Particle acceleration in stochastic current sheets in stressed coronal active regions

• Published in: Astronomy and astrophysics (Berlin) Vol. 449; no. 2; pp. 749 - 757
• Main Authors: Turkmani, R., Cargill, P. J., Galsgaard, K., Vlahos, L., Isliker, H.
• Format: Journal Article
• Language: English
• Published: Les Ulis EDP Sciences 01.04.2006
• Subjects: Astronomy; Earth, ocean, space; Exact sciences and technology; Protons; Sun: flares; Solar corona; Current layers; Deceleration; Particle motion; Digital simulation; Sun: X-rays, gamma rays; Particle acceleration; Sun; Hierarchy; Coronal loop; Gamma radiation; Particle code; Dynamics; Particle emission; Sun: particle emission; Test particles; Relativistic particle; Magnetic fields; Electric fields; Power law; Trapped particle
• ISSN: 0004-6361; 1432-0746
• DOI: 10.1051/0004-6361:20053548

Aims.To perform numerical experiments of particle acceleration in the complex magnetic and electric field environment of the stressed solar corona.Methods.The magnetic and electric fields are obtained from a 3-D MHD experiment that resembles a coronal loop with photospheric regions at both footpoints. Photospheric footpoint motion leads to the formation of a hierarchy of stochastic current sheets. Particles (protons and electrons) are traced within these current sheets starting from a thermal distribution using a relativistic test particle code.Results.In the corona the particles are subject to acceleration as well as deceleration, and a considerable portion of them leave the domain having received a net energy gain. Particles are accelerated to high energies in a very short time (both species can reach energies up to 100 GeV within $5 \times 10^{-2} $ s for electrons and $5 \times 10^{-1}$ s for protons). The final energy distribution shows that while one quarter of the particles retain their thermal distribution, the rest have been accelerated, forming a two-part power law.

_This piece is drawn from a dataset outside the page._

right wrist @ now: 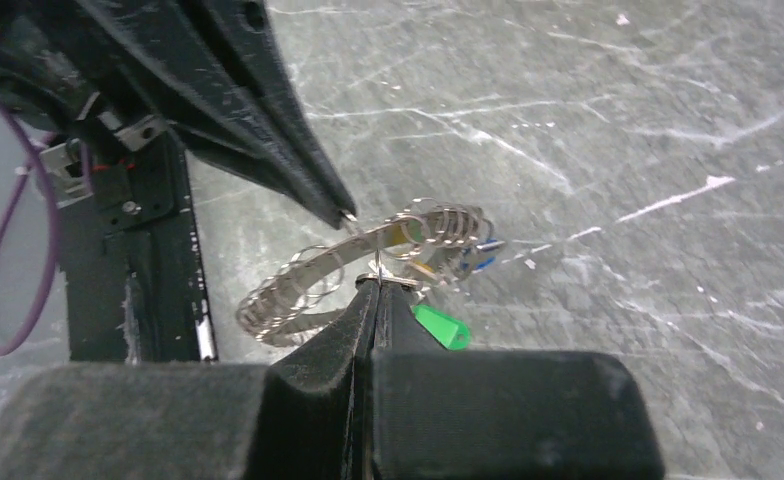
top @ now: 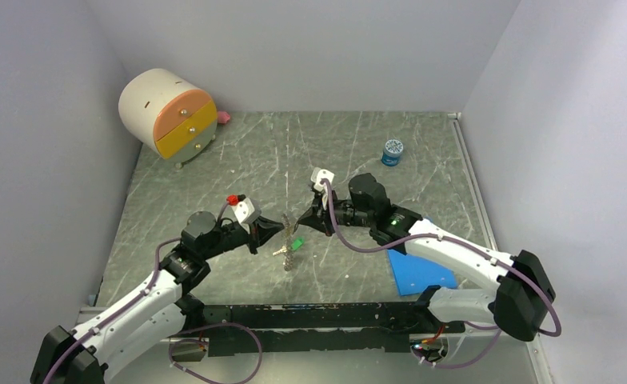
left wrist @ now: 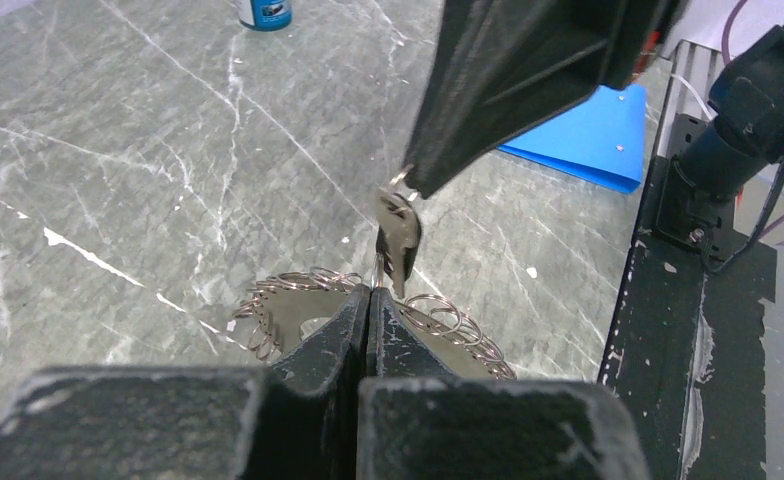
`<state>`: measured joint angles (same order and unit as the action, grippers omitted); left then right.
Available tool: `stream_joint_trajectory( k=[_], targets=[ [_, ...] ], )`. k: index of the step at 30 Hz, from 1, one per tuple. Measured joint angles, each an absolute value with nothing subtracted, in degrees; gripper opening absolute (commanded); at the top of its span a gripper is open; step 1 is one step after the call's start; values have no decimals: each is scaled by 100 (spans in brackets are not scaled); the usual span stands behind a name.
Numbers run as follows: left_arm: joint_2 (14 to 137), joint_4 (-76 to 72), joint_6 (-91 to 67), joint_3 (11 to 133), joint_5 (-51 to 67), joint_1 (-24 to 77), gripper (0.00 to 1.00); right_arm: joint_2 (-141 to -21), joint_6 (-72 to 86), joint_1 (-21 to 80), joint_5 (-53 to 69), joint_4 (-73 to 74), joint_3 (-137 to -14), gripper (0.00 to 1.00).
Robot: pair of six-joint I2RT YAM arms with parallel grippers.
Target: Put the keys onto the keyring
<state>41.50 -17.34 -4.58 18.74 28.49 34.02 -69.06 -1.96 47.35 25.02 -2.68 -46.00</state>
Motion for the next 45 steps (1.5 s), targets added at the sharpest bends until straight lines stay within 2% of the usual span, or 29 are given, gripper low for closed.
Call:
stream_joint_trajectory(
  k=[9, 35, 45],
  targets=[
    [4217, -1817, -569, 1874, 2709, 3402, 3, -7002, -307, 4816, 3015, -78, -4707, 0],
    [4296, -1898, -569, 1841, 2720, 3400, 3, -7653, -224, 4936, 2307, 123, -5146, 0],
    [4239, -1903, -572, 1833, 2718, 3400, 3, -7564, -204, 4952, 2471, 110, -5142, 0]
  ],
)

Accelerated particles are either trapped within electric field regions of opposite polarities, or escape the domain mainly through the footpoints. The particle dynamics are followed in detail and it is shown how this dynamic affects the time evolution of the system and the energy distribution. The scaling of these results with time and length scale is examined and the Bremstrahlung signature of X-ray photons resulting from escaping particles hitting the chromosphere is calculated and found to have a main power law part with an index $\gamma = - 1.8$, steeper than observed. Possible resolutions of this discrepency are discussed.